How strong is genetic drift in H. herbacea? As a rule of thumb, an effective size of at least 5000 individuals is necessary to avoid loss of neutral variation and erosion of evolutionary potential in quantitative characters under a balance between mutation and random genetic drift (Lande, 1995). Values less than 50 are required before drift causes the loss of SI alleles, which are under balancing selection (Byers and Meagher, 1992). For the two populations we examined, Ne was greater than 50 and less than 6000. We also estimated effective size, indirectly, for 11 additional populations in this species by multiplying their total census sizes by the average Ne/N. Based on all 13 populations, Ne averaged 5 357 467 (SD=4 353 949; geometric mean=21 933.9) and ranged from 57.4 to 56476699.8. Four of the 13 H. herbacea populations had values lower than 5000 and six were smaller than 6000, suggesting that some populations are at risk of losing neutral genetic variation. Only two populations were smaller than 50 indicating that drift may not be strong enough to influence the diversity of mating types within most populations. These crude predictions need to be tested using population surveys of neutral and ecological important diversity within natural populations.

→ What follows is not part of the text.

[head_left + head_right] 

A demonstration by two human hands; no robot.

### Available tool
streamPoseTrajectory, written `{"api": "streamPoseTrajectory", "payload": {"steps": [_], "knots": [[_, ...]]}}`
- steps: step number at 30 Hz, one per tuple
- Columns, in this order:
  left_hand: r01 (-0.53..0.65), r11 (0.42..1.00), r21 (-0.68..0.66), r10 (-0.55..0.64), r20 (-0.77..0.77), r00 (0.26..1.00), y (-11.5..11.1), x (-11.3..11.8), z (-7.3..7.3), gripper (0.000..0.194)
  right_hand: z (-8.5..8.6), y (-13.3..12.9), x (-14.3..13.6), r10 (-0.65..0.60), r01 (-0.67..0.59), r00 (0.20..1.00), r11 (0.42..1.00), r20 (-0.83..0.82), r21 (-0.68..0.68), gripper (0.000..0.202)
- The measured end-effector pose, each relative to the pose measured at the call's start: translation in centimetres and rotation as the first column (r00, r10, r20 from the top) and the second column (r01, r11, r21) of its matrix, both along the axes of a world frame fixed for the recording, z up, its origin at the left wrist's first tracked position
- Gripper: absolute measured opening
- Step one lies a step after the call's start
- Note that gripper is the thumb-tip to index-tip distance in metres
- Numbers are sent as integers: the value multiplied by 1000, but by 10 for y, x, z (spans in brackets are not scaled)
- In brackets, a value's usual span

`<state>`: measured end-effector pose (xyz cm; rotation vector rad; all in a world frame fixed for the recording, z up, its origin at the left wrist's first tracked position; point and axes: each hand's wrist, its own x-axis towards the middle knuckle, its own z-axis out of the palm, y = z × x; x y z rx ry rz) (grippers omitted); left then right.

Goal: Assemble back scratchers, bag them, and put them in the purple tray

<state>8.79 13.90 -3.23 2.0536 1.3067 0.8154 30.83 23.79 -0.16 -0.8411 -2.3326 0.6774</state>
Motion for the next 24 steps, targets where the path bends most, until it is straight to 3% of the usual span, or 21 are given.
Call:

Our study of Ne may have practical significance for the conservation and restoration of H. herbacea. The species is globally rare in both Canada and USA. Our estimates of effective size suggest that some populations may be small enough to cause the loss of genetic diversity, which in some cases may have ecological consequences. Through the elasticity analyses, our research also provides potential tools for management of these populations. Specifically, the stages of the life cycle that are most influential of effective size could be the focus of additional research to determine the underlying genetic and ecological factors limiting these stages (Schemske et al, 1994). The critical stages can also form the basis of more prescriptive management practices designed to alter population dynamics and reduce loss of diversity (Heppell et al, 2000). In H. herbacea, monitoring and augmenting the survival of nonsexual and sexual adults and clonal expansion may provide the most effective strategy to maintain and even increase population effective size in this species.